## EXERCISE GOAL
Copying exactly, give the lines in the material below from the one with "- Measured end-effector" to the one with "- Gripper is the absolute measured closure", ends included, and nothing besides.

## RECORDS
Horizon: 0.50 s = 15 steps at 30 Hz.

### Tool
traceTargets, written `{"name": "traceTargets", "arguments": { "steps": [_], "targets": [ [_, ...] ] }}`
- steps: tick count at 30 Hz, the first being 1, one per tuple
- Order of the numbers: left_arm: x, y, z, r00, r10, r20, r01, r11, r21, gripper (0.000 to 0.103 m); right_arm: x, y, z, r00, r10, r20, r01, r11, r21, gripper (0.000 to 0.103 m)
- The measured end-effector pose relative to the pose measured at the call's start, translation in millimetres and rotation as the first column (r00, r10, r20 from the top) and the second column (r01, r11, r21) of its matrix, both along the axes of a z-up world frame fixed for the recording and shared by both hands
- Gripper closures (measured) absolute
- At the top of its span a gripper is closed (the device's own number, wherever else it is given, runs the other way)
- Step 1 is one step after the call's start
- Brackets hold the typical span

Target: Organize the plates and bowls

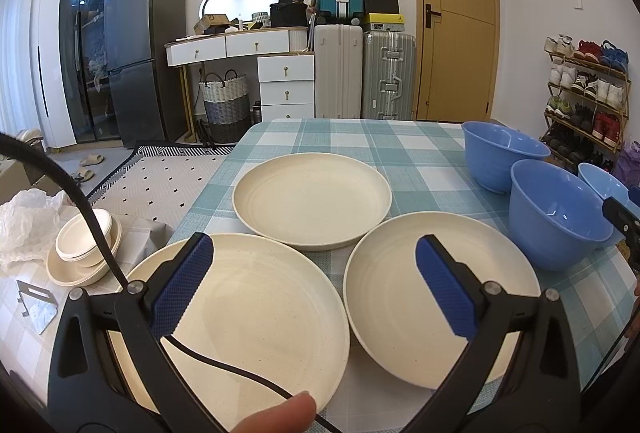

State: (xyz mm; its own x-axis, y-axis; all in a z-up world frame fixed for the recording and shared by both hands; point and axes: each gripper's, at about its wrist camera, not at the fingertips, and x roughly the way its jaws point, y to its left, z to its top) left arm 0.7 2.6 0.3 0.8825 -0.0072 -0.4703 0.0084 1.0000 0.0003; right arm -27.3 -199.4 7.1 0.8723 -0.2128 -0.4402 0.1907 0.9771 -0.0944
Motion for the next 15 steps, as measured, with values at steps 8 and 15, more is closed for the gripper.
{"name": "traceTargets", "arguments": {
  "steps": [8, 15],
  "targets": [
    [-0.2, 1.1, 1.1, 1.0, 0.0, 0.002, 0.0, 1.0, -0.004, 0.002, -3.0, 2.4, 2.9, 0.998, 0.057, 0.011, -0.057, 0.997, 0.042, 0.0],
    [0.0, 1.8, 1.0, 1.0, -0.001, 0.003, 0.001, 1.0, -0.001, 0.002, -4.5, 7.8, 4.4, 0.999, 0.043, 0.024, -0.043, 0.999, 0.01, 0.0]
  ]
}}
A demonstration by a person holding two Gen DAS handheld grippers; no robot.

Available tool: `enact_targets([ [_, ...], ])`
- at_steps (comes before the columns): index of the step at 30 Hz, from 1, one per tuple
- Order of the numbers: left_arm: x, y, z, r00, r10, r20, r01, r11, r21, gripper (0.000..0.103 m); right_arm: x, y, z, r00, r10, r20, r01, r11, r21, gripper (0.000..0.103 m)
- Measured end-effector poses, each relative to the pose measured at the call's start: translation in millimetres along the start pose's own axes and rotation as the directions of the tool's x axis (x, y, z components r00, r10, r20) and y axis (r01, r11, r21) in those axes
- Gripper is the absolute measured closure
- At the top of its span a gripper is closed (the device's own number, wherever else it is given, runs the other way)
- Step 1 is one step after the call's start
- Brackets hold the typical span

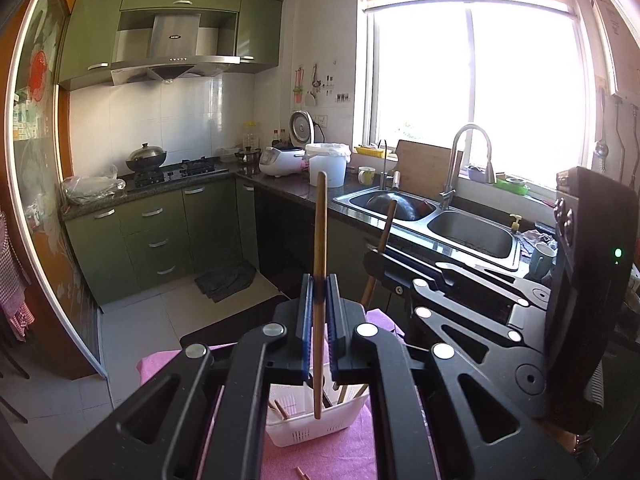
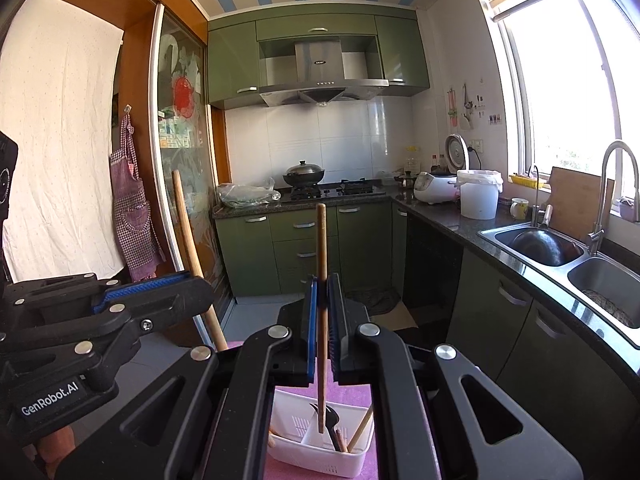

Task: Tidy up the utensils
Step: 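Lift both chopsticks over the white holder and drop them in, opening both grippers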

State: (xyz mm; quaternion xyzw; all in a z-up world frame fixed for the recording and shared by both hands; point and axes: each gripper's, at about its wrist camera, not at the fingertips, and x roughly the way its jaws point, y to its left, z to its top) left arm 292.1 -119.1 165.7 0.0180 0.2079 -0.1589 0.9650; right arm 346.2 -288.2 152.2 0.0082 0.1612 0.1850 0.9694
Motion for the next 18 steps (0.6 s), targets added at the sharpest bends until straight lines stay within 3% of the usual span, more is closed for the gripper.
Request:
enact_targets([
  [12,47.3,9.2,-43.9,0.993,0.051,-0.106,-0.050,0.999,0.012,0.097,35.4,1.8,-48.6,0.994,-0.002,-0.109,-0.001,1.000,-0.019,0.097],
  [18,36.1,10.8,-52.8,0.993,0.049,-0.107,-0.047,0.999,0.017,0.091,20.0,2.4,-50.0,0.996,0.009,-0.084,-0.010,1.000,-0.013,0.097],
])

## FINISHED EXERCISE
- Measured end-effector poses, each relative to the pose measured at the call's start: translation in millimetres along the start pose's own axes and rotation as the directions of the tool's x axis (x, y, z components r00, r10, r20) and y axis (r01, r11, r21) in those axes
- Gripper is the absolute measured closure

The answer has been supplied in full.